I’ve got some bad news, America.
Remember that “Great Recession” you used to hear so much about in the news? You may have thought it ended. It hasn’t. The economy still sucks.
Of course, if you are one of the hundreds of unemployed Americans still struggling to find work, this is not news to you. You are well aware of the economic reality. But those lucky enough to have a job seem to have completely forgotten about the recession.
Contrary to what you may have read in the corporate newspapers, the nation is still struggling to recover from the greatest economic downturn since the Great Depression.
Robert Christensen is one of the unlucky ones. The 49-year-old Portland resident lost his job as a marketing director last June and has been looking for work ever since.
“I’m sorry, but I don’t see any sign of improvement,” Christensen said. “If the economy is improving, I certainly have not benefited from it. I have applied to every job I can find. But so far nothing has worked out. I have been rejected from them all.”
Christensen was one of 700 attendants at a Portland Press Herald-sponsored job fair, at the Italian Heritage Center, on Tuesday. According to a job fair staffer, the economy is getting better, but “it’s a very slow growth.”
Some of that growth includes a noticeable rise in consumer spending. Credit-Land.com charts a $5.9 billion increase in credit accounts for January 2011. (However, rising gas prices, and expected surges in the cost of items such as cotton, grain and coffee, may halt this rise in spending in its tracks.)
Unfortunately, many economists are using these incremental, short-term signs of improvement to overemphasize the economy’s overall health.
Let’s look at the indications of economic improvement, shall we?
A recent story in Kiplinger’s offers ten mundane though not insignificant signs the economy is on the rebound. These include the “latte factor,” or the increase in sales of expensive, Starbucks-style coffee drinks, which many may have viewed as an unjustifiable luxury when money was tight. The article claims such caffeinated beverages are “one of the first little luxuries that consumers find worth shelling out for when they start to feel more comfortable with the direction of the economy.”
Another source citing economic growth is even more dubious—Warren Buffett.
In a recent interview with NBC’s business network, CNBC, the billionaire investor made grand claims of an economy on the upswing.
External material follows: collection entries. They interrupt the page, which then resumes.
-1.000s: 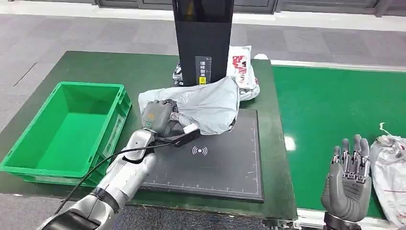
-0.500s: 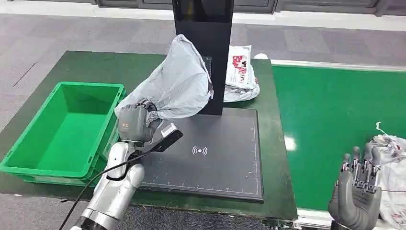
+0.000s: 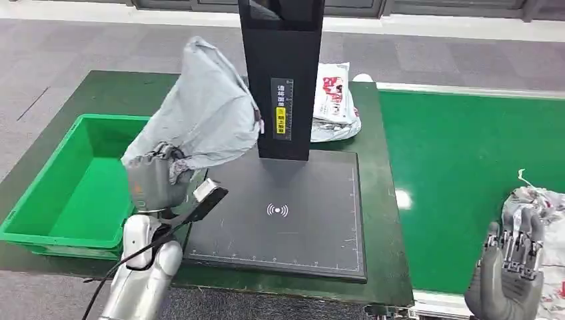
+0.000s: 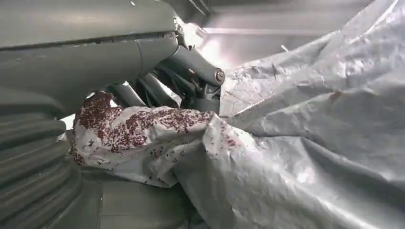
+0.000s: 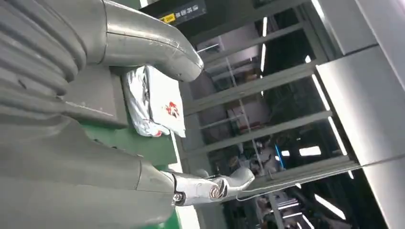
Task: Moved the parcel from conveyor to table for the left to box.
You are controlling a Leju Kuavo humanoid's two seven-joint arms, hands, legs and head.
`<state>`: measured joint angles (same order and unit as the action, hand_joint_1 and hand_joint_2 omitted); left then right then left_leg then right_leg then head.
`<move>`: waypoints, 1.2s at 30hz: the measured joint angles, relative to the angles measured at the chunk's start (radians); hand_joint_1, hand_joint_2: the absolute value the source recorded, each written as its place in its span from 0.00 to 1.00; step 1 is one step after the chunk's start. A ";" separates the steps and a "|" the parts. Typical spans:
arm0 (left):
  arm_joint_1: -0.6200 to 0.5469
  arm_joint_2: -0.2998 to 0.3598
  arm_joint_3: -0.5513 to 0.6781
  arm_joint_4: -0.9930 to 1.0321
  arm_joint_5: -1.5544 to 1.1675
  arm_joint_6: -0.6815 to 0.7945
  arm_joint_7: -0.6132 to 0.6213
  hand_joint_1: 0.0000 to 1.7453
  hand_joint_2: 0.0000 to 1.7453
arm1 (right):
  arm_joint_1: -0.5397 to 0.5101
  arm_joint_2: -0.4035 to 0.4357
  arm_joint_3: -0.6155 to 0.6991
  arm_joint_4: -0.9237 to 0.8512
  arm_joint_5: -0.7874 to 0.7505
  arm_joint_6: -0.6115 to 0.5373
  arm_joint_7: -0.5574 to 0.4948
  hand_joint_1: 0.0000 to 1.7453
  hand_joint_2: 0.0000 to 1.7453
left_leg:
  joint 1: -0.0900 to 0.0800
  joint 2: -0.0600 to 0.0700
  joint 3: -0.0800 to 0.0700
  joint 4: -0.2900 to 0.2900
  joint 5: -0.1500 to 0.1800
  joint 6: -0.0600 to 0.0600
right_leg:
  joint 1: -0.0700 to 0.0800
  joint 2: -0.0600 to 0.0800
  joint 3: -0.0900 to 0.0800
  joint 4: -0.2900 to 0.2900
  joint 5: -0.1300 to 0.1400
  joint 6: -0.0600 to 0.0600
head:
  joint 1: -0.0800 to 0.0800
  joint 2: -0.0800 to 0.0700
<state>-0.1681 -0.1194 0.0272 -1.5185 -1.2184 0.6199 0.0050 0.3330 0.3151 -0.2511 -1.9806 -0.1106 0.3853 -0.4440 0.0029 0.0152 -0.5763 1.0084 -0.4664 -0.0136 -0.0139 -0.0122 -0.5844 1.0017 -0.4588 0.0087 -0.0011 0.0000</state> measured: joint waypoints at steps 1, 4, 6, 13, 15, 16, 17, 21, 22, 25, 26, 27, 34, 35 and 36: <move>0.024 0.000 0.037 -0.040 0.002 0.014 -0.001 1.00 1.00 | 0.001 0.005 -0.013 -0.001 0.000 0.007 0.001 0.00 1.00 | 0.000 0.000 0.000 0.000 0.000 0.000 | 0.000 0.001 0.000 0.000 0.000 0.000 | 0.000 0.000; 0.093 -0.003 0.128 -0.137 0.003 0.047 -0.003 1.00 1.00 | 0.002 0.011 -0.027 -0.002 0.003 0.008 0.004 0.00 1.00 | 0.000 0.000 0.000 0.000 0.000 0.000 | 0.000 0.001 -0.001 0.000 -0.001 -0.001 | 0.000 0.000; 0.130 -0.013 0.188 -0.193 0.001 0.064 0.000 1.00 1.00 | 0.004 0.015 -0.033 -0.002 0.003 0.006 0.006 0.00 1.00 | 0.000 0.000 0.000 0.000 0.000 0.000 | 0.000 0.000 0.000 0.000 -0.002 0.000 | 0.000 0.000; 0.167 -0.028 0.422 -0.294 -0.068 0.029 0.113 1.00 1.00 | -0.001 0.022 -0.040 -0.001 0.005 0.009 0.032 0.00 1.00 | 0.000 0.000 0.000 0.000 0.000 0.000 | 0.000 0.000 0.000 0.000 -0.003 -0.001 | 0.000 0.000; 0.151 -0.007 0.487 -0.290 -0.071 0.006 0.120 1.00 1.00 | -0.006 0.024 -0.041 0.003 0.010 0.009 0.032 0.00 1.00 | 0.000 0.000 0.001 0.000 0.000 0.000 | 0.001 0.000 0.000 0.000 -0.003 -0.001 | 0.000 0.000; 0.140 0.005 0.516 -0.286 -0.071 -0.004 0.120 1.00 1.00 | -0.009 0.024 -0.041 0.006 0.016 0.009 0.034 0.00 1.00 | 0.001 0.000 0.001 0.000 0.000 0.000 | 0.002 0.000 0.001 0.000 -0.003 -0.001 | 0.000 0.000; 0.132 0.012 0.538 -0.283 -0.075 -0.010 0.122 1.00 1.00 | -0.011 0.024 -0.041 0.008 0.016 0.010 0.035 0.00 1.00 | 0.001 -0.001 0.001 0.000 0.000 0.000 | 0.002 -0.001 0.001 0.000 -0.003 -0.001 | 0.000 0.000; 0.084 0.048 0.588 -0.235 -0.131 -0.032 0.145 1.00 1.00 | -0.028 0.026 -0.041 0.020 0.018 0.010 0.041 0.00 1.00 | 0.002 -0.002 0.001 0.000 0.001 -0.001 | 0.002 -0.001 0.001 0.001 -0.002 -0.002 | 0.000 0.000; 0.070 0.058 0.598 -0.217 -0.148 -0.041 0.155 1.00 1.00 | -0.029 0.026 -0.041 0.022 0.018 0.008 0.043 0.00 1.00 | 0.002 -0.002 0.001 0.000 0.001 -0.001 | 0.002 -0.001 0.001 0.001 -0.002 -0.002 | 0.000 0.000; 0.023 0.097 0.616 -0.147 -0.207 -0.081 0.192 1.00 1.00 | -0.034 0.027 -0.041 0.024 0.015 0.003 0.046 0.00 1.00 | 0.002 -0.002 0.001 0.000 0.001 -0.001 | 0.002 -0.001 0.001 0.001 -0.002 -0.002 | 0.000 0.000; 0.009 0.110 0.621 -0.122 -0.224 -0.094 0.201 1.00 1.00 | -0.035 0.027 -0.041 0.025 0.015 0.003 0.046 0.00 1.00 | 0.002 -0.002 0.001 0.000 0.001 -0.001 | 0.002 -0.001 0.001 0.001 -0.002 -0.002 | 0.000 0.000; -0.006 0.122 0.622 -0.100 -0.234 -0.102 0.207 1.00 1.00 | -0.035 0.028 -0.041 0.026 0.015 0.003 0.046 0.00 1.00 | 0.002 -0.002 0.001 0.000 0.001 -0.001 | 0.002 -0.001 0.001 0.001 -0.002 -0.002 | 0.000 0.000; -0.096 0.209 0.623 0.121 -0.273 -0.149 0.243 1.00 1.00 | -0.037 0.029 -0.041 0.036 0.015 0.011 0.045 0.00 1.00 | 0.002 -0.002 0.001 0.000 0.001 -0.002 | 0.002 -0.001 0.001 0.001 -0.002 -0.002 | 0.000 0.000; -0.101 0.216 0.623 0.137 -0.274 -0.149 0.245 1.00 1.00 | -0.038 0.029 -0.041 0.038 0.015 0.011 0.045 0.00 1.00 | 0.002 -0.002 0.001 0.000 0.001 -0.002 | 0.002 -0.001 0.001 0.001 -0.002 -0.002 | 0.000 0.000; -0.102 0.221 0.623 0.149 -0.275 -0.149 0.246 1.00 1.00 | -0.038 0.029 -0.041 0.038 0.015 0.012 0.045 0.00 1.00 | 0.002 -0.002 0.001 0.000 0.001 -0.002 | 0.002 -0.001 0.001 0.001 -0.002 -0.002 | 0.000 0.000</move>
<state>-0.2698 0.1011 0.6504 -1.3698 -1.4935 0.4707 0.2506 0.2954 0.3437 -0.2918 -1.9425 -0.0958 0.3971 -0.3986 0.0050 0.0135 -0.5754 1.0082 -0.4652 -0.0153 -0.0115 -0.0129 -0.5838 1.0031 -0.4605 0.0062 -0.0011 0.0000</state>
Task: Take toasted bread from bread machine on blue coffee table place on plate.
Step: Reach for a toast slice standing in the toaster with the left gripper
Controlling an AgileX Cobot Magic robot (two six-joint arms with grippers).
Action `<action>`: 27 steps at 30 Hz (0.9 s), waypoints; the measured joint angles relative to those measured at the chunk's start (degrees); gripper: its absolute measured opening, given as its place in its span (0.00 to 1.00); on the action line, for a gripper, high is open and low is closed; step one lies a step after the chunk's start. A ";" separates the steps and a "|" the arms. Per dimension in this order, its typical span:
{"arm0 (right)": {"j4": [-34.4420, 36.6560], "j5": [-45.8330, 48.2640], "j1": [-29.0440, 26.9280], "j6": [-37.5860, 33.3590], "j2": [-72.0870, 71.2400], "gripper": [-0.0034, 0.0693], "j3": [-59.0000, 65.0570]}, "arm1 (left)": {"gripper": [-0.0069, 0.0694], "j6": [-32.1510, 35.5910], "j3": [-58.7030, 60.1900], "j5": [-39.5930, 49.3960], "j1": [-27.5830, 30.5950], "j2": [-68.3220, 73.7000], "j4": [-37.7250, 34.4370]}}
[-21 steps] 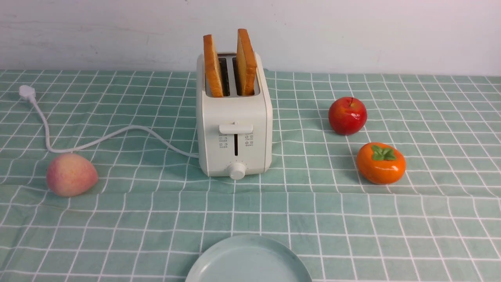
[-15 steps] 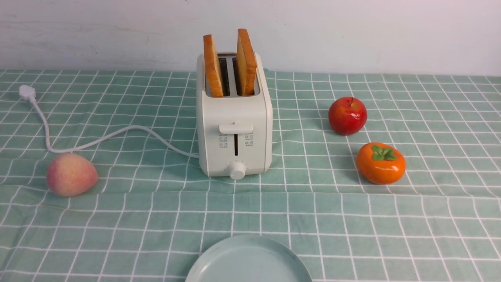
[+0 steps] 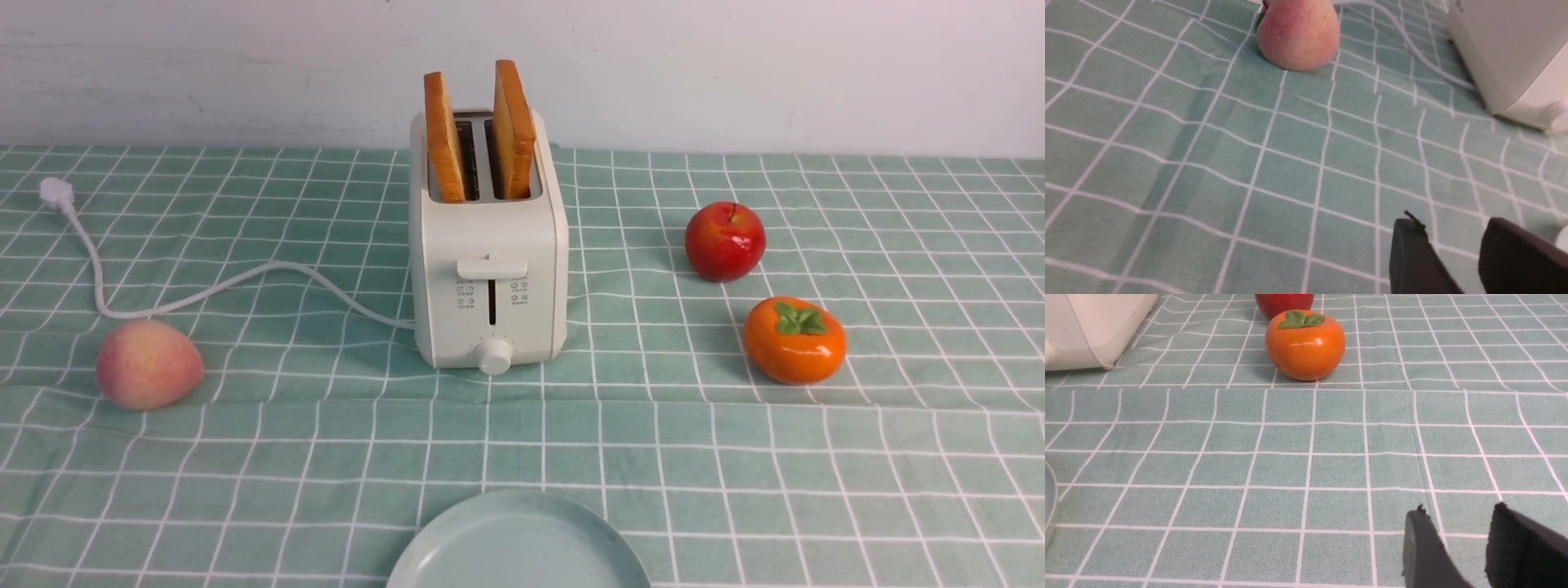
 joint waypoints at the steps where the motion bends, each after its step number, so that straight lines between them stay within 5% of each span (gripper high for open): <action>1: 0.00 0.00 0.00 0.00 0.00 0.38 0.00 | 0.40 -0.39 0.00 -2.71 0.00 0.00 -4.08; 9: 1.11 -0.31 0.00 0.72 0.00 0.38 0.00 | 0.40 -1.08 0.00 -17.31 0.00 0.00 -26.26; 13: 13.70 -6.81 0.00 7.75 0.00 0.38 0.39 | 0.38 -1.29 0.00 -28.02 0.00 0.00 -39.55; 16: 20.69 -13.28 0.00 11.74 0.00 0.38 0.39 | 0.28 -1.30 -1.48 -30.90 0.00 0.00 -46.05; 20: 26.41 -21.15 0.00 13.60 0.00 0.38 0.39 | 0.07 2.13 -8.76 -27.15 0.00 0.00 -48.18; 27: 28.22 -29.34 0.00 13.16 0.00 0.38 0.39 | 0.07 17.51 -30.74 -8.09 0.00 10.75 -46.54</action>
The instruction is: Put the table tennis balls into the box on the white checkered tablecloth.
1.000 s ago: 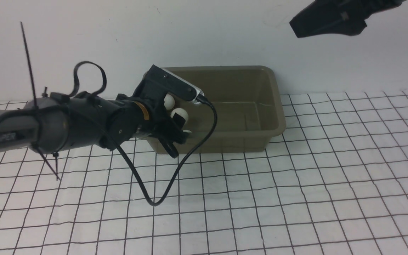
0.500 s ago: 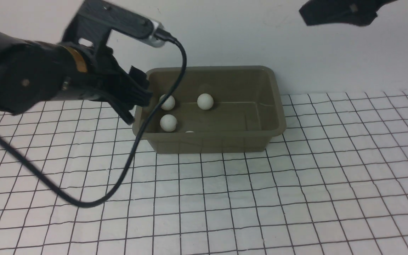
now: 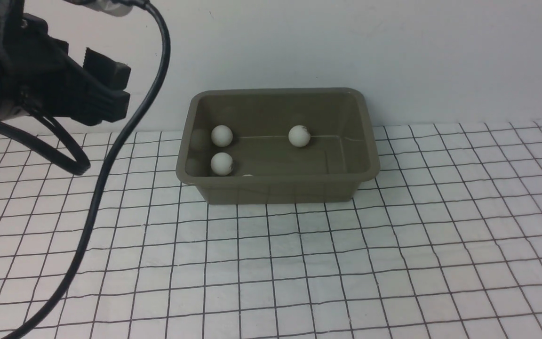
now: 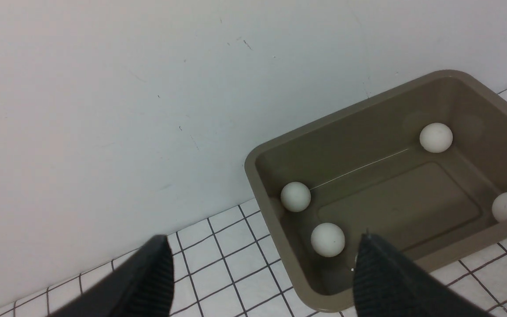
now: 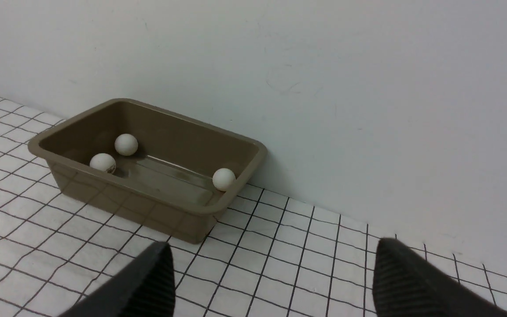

Buffett’s source for this claim? The continued success of his own businesses, which include Berkshire Hathaway, Inc. and the Burlington Santa Fe railroad. While Buffett has become something of a go-to economic pundit in recent years, one must wonder if indeed there ever was a recession for billionaires like him. Seeking Buffett’s views on the economic hardships of regular, working-class citizens is like asking an American what it is like to work in a Chinese sweatshop.
The fact is the increased financial earnings of Starbucks and Warren Buffett are no accurate barometer of the economy’s health. Things are (slowly) getting better, yes. But to claim the recession is “over,” or “behind us,” is downright insulting to those who are still out of work.
“Washington has lost interest in the unemployed,” writes New York Times Op-Ed columnist, Paul Krugman in a recent piece (“The Forgotten Millions,” March 18, 2011).
“It might not be so bad,” he continues, “if the jobless could expect to find new employment fairly soon. But unemployment has become a trap, one that’s very difficult to escape. There are almost five times as many unemployed workers as there are job openings; the average unemployed worker has been jobless for 37 weeks, a post-World War II record.”
Part of the problem, Krugman explains, is while the mass layoffs that marked the start of the recession have decreased, most companies are still not hiring new employees.
Corporations’ modern view of employees as another expense (as opposed to an integral investment) means many of them are literally sitting atop piles of income that was not earned the old-fashioned way, but saved by skimping on the workforce. (Add to this, another disturbing modern development in which many employers are refusing to even consider a job application from a person who is currently unemployed.)
Krugman writes, “Put it this way: At this point, the U.S. economy is suffering from low hiring, not high firing, so things don’t look so bad—as long as you’re willing to write off the unemployed.”
The other problem, according to Krugman and other economists, is the Obama administration’s initial stimulus bill was too small and timid—especially when compared with the gargantuan trillions lavished on Wall Street.
And that, in many respects, represents the root of our economic troubles. We have money for Wall Street banks, but not for regular Joes. While the Republican Congress is focused almost maniacally on cutting spending on things like public workers, welfare programs and NPR, none of the money we are saving has been allocated for job-creation. And, as I noted in my previous post, we still have plenty of money for the ongoing wars in Iraq, Afghanistan, Pakistan and now Libya.
So, no: The recession is not over. Far from it. But try telling that to the corporate media and the Warren Buffetts of the world.